For NPC, Hempel hopes to repurpose cyclodextrin, a sugarlike compound that’s already used in numerous products. But by itself, it wasn’t deemed to have any drug effects — until scientists at the University of Texas Southwestern Medical Center made the surprise finding that cyclodextrin helped mice with NPC.
When her daughters were diagnosed in late 2007, Hempel desperately searched scientific journals for any hint of a treatment and ran across the Texas research.
What works in mice often fails in people, and it can take years of additional research before animal experiments lead to human studies.
“They don’t have years,” says Dr. Caroline Hastings of Children’s Hospital & Research Center Oakland in California, who leads the twins’ cyclodextrin treatment. “They really had nothing to lose.”
Subsequent studies in cats at the University of Pennsylvania show promise, too. Hempel found a Florida supplier of cyclodextrin, and worked with Hastings to file FDA applications for “compassionate use” testing of cyclodextrin in the twins. She even persuaded Johnson & Johnson, which uses cyclodextrin as an inactive ingredient in an anti-fungal medicine, to share proprietary data about the compound’s human safety and other issues to address FDA questions.
Addison and Cassidy already have serious symptoms; they had quit talking. The cyclodextrin was first infused into their bloodstreams in 2009, but Hempel says it wasn’t penetrating the brain. So late last year, FDA allowed injections into the spinal fluid, which bathes the brain. It’s too soon to know how they’ll fare, but the family thinks the girls are more alert, and Hastings says tests show their hearing has improved.
Now, the NIH is planning a formal study of cyclodextrin in a number of NPC patients, to begin within about a year.
Hempel isn’t alone in her quest to repurpose common drugs. Consider progeria, a disease that rapidly ages children until they die of a heart attack or stroke, usually before their teens.
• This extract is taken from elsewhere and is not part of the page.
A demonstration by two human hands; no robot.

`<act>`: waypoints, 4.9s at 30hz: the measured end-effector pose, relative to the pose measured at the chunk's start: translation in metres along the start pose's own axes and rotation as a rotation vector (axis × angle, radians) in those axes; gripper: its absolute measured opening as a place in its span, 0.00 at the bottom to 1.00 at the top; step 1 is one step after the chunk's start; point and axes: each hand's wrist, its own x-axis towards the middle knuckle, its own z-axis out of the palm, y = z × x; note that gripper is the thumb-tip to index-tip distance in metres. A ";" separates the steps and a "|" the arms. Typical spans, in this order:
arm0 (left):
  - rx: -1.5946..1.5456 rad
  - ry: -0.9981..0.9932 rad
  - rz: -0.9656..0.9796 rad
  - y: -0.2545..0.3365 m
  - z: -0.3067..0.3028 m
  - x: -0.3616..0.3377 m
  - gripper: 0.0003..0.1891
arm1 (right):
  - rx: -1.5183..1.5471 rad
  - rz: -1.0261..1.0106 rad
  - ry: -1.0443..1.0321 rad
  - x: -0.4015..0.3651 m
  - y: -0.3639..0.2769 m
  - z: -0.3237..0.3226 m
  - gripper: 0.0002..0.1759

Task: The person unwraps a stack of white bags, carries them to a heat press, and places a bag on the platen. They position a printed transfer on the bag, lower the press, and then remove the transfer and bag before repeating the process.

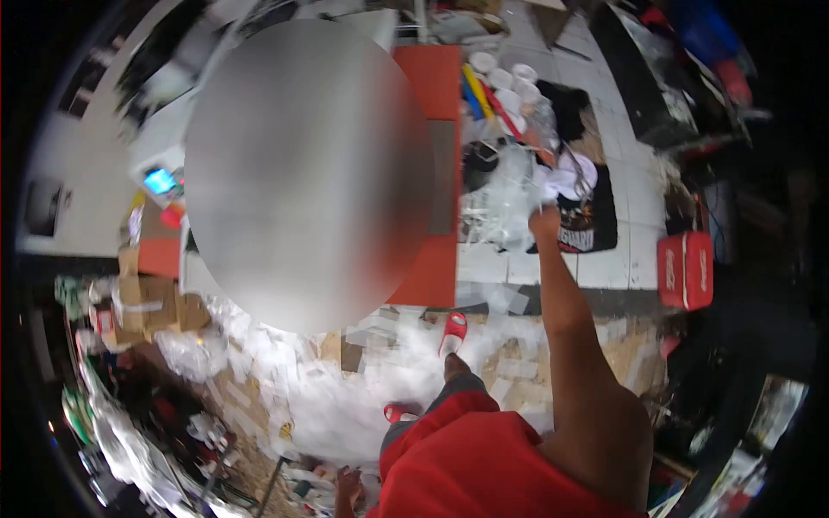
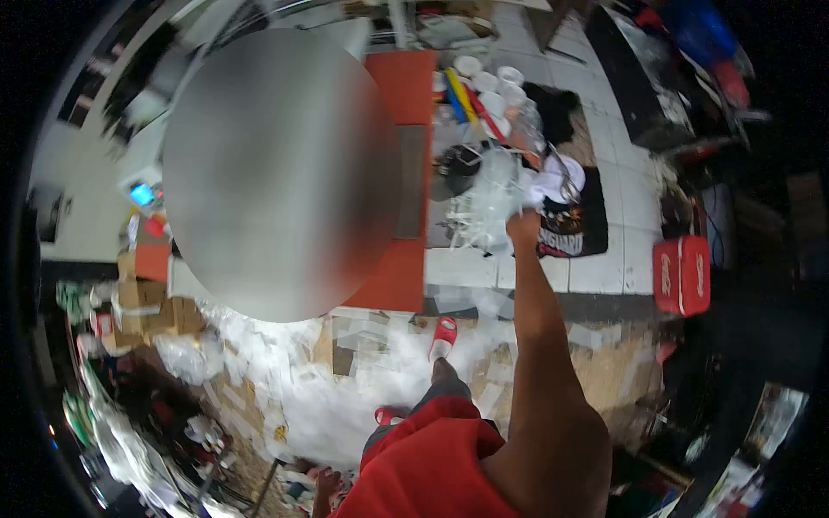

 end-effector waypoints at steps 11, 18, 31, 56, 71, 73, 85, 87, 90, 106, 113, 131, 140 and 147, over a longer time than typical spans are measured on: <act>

Collins’ lab at NIH uncovered the gene defect behind progeria, research that he says he pursued only because of meeting another mom, Dr. Leslie Gordon, founder of the Progeria Research Foundation, and her son Sam who has the disease. Today, clinical trials are under way using a failed cancer drug named lonafarnib that promises to block some of the progeria mutation’s effect.
“We’re very excited about the opportunities in progeria,” says Dr. Gary Gilliland of Merck & Co., which donates the drug and is watching carefully to see if the studies make further pursuit worthwhile.
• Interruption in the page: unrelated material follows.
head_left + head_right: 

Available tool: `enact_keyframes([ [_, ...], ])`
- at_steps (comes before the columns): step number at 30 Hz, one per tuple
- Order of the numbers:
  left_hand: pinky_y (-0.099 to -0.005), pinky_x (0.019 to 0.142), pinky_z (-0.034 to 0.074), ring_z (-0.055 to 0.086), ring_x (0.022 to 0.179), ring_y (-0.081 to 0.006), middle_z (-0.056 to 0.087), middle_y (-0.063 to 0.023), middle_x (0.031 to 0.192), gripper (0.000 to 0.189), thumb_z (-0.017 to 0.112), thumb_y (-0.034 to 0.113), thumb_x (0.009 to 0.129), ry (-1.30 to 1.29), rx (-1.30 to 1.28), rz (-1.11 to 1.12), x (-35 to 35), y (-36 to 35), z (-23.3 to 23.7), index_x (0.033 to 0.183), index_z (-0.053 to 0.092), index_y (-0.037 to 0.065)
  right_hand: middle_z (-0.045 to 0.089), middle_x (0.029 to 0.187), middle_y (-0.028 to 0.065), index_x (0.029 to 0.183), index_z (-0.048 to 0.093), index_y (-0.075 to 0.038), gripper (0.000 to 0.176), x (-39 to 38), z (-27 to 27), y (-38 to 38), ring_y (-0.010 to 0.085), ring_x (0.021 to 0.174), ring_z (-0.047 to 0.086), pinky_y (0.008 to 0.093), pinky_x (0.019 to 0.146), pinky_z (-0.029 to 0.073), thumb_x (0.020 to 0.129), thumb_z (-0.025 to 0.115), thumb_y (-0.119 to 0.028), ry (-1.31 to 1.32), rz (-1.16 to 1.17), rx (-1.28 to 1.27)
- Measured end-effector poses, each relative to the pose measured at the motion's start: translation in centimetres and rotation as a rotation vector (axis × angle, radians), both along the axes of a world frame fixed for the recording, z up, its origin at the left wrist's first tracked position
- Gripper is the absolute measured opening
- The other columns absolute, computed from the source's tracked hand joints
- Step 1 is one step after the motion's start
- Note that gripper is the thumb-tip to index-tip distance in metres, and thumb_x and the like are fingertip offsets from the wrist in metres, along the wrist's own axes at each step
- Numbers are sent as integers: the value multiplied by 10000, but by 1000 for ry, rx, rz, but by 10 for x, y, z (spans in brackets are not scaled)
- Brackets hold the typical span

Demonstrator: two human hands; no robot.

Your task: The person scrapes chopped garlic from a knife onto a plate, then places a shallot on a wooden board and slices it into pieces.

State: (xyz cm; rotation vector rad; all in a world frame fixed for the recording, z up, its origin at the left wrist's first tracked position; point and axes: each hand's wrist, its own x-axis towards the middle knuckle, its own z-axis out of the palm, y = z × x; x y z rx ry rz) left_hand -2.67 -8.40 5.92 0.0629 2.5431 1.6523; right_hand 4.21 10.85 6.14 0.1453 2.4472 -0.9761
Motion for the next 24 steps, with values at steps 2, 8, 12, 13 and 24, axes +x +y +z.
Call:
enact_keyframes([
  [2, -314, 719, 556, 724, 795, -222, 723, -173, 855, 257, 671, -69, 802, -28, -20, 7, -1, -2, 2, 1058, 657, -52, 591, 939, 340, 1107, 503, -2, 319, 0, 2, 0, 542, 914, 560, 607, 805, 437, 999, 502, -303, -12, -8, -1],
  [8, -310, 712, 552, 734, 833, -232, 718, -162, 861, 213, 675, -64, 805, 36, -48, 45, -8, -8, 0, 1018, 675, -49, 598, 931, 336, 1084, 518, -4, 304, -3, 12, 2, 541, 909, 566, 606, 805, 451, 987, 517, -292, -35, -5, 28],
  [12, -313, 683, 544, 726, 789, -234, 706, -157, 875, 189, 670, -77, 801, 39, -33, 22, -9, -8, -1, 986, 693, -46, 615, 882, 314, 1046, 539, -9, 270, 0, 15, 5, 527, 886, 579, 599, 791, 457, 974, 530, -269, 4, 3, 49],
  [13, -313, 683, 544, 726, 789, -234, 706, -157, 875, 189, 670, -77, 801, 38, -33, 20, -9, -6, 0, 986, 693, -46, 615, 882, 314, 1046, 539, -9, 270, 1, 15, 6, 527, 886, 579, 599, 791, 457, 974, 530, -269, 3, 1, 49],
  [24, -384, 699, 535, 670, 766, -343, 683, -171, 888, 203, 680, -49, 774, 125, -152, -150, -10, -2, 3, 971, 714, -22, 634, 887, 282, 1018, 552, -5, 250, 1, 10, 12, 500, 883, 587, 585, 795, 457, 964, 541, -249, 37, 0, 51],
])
There are an estimated 150 progeria patients worldwide, but Gordon points to growing evidence that the culprit protein may play a role in the heart disease that comes with regular aging, too.
However, progress is slow. Just because initial research shows a drug looks promising doesn’t guarantee broader testing. For example, a National Cancer Institute-funded team is pushing to test a certain class of drugs against a childhood cancer, Ewing’s sarcoma. But none of half a dozen manufacturers has yet agreed to provide the drugs, says Dr. Peter Adamson of the Children’s Hospital of Philadelphia. The reason, he says: They’re not showing enough promise in more common adult cancers.